-- INPUT DATA follows --

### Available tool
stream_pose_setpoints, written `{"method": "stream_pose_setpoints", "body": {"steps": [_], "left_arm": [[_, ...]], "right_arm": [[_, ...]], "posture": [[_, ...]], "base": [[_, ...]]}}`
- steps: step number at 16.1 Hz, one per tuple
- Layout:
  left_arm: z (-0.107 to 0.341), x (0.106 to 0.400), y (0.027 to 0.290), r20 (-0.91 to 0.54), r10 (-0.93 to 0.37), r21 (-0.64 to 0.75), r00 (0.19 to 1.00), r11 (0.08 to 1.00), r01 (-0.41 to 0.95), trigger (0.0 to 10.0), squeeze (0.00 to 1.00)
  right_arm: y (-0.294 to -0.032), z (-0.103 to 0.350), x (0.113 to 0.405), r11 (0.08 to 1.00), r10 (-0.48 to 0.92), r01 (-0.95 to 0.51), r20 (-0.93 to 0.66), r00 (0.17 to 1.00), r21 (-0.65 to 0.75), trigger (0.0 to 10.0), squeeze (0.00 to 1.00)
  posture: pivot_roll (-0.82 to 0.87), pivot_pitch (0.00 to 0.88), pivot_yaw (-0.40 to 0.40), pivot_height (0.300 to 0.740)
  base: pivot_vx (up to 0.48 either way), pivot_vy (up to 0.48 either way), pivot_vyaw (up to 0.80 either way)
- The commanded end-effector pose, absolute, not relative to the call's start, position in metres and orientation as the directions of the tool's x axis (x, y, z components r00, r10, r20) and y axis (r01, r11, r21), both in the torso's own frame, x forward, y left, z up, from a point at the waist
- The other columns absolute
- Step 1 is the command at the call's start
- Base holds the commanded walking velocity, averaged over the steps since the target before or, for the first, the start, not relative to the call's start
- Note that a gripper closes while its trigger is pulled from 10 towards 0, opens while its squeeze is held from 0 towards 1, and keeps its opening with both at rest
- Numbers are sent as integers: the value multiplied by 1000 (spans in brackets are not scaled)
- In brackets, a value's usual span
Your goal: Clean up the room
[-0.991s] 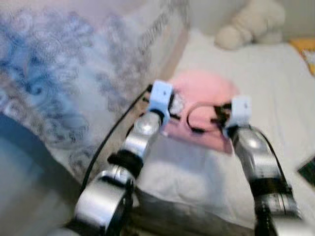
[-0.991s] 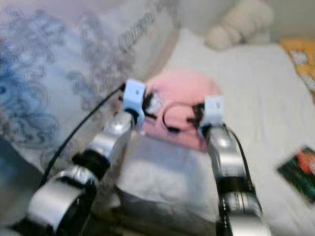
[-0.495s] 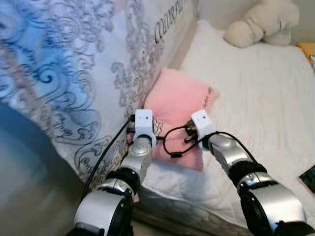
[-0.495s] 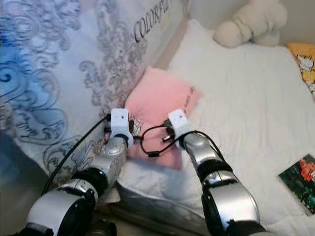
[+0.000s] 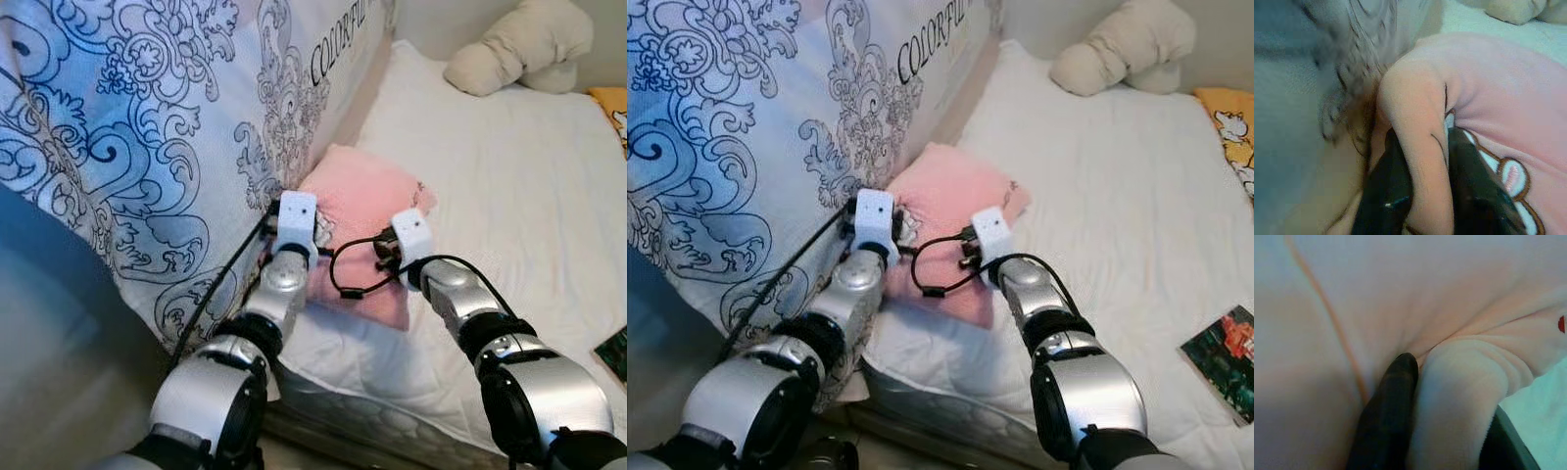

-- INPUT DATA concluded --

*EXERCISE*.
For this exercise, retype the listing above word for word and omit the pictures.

*TASK RESPONSE*.
### Available tool
stream_pose_setpoints, written `{"method": "stream_pose_setpoints", "body": {"steps": [_], "left_arm": [[_, ...]], "right_arm": [[_, ...]], "posture": [[_, ...]], "base": [[_, ...]]}}`
- steps: step number at 16.1 Hz, one per tuple
- Layout:
  left_arm: z (-0.107 to 0.341), x (0.106 to 0.400), y (0.027 to 0.290), r20 (-0.91 to 0.54), r10 (-0.93 to 0.37), r21 (-0.64 to 0.75), r00 (0.19 to 1.00), r11 (0.08 to 1.00), r01 (-0.41 to 0.95), trigger (0.0 to 10.0), squeeze (0.00 to 1.00)
  right_arm: y (-0.294 to -0.032), z (-0.103 to 0.350), x (0.113 to 0.405), r11 (0.08 to 1.00), r10 (-0.48 to 0.92), r01 (-0.95 to 0.51), r20 (-0.93 to 0.66), r00 (0.17 to 1.00), r21 (-0.65 to 0.75), trigger (0.0 to 10.0), squeeze (0.00 to 1.00)
  posture: pivot_roll (-0.82 to 0.87), pivot_pitch (0.00 to 0.88), pivot_yaw (-0.40 to 0.40), pivot_height (0.300 to 0.740)
  base: pivot_vx (up to 0.48 either way), pivot_vy (up to 0.48 either way), pivot_vyaw (up to 0.80 either way)
- The commanded end-effector pose, absolute, not relative to the call's start, position in metres and orientation as the directions of the tool's x axis (x, y, z components r00, r10, r20) and y axis (r01, r11, r21), both in the torso's own frame, x forward, y left, z up, from a point at the waist
- The other columns absolute
- Step 1 is the command at the call's start
- Base holds the commanded walking velocity, averaged over the steps since the target before or, for the first, the start, not relative to the call's start
- Note that a gripper closes while its trigger is pulled from 10 towards 0, opens while its squeeze is held from 0 towards 1, and keeps its opening with both at rest
- Numbers are sent as integers: the value multiplied by 1000 (spans in brackets are not scaled)
- In brackets, a value's usual span
Your goal: Clean up the room
[-0.991s] 
[-0.991s] 
[-0.495s] 
[-0.495s] 
[+0.000s] 

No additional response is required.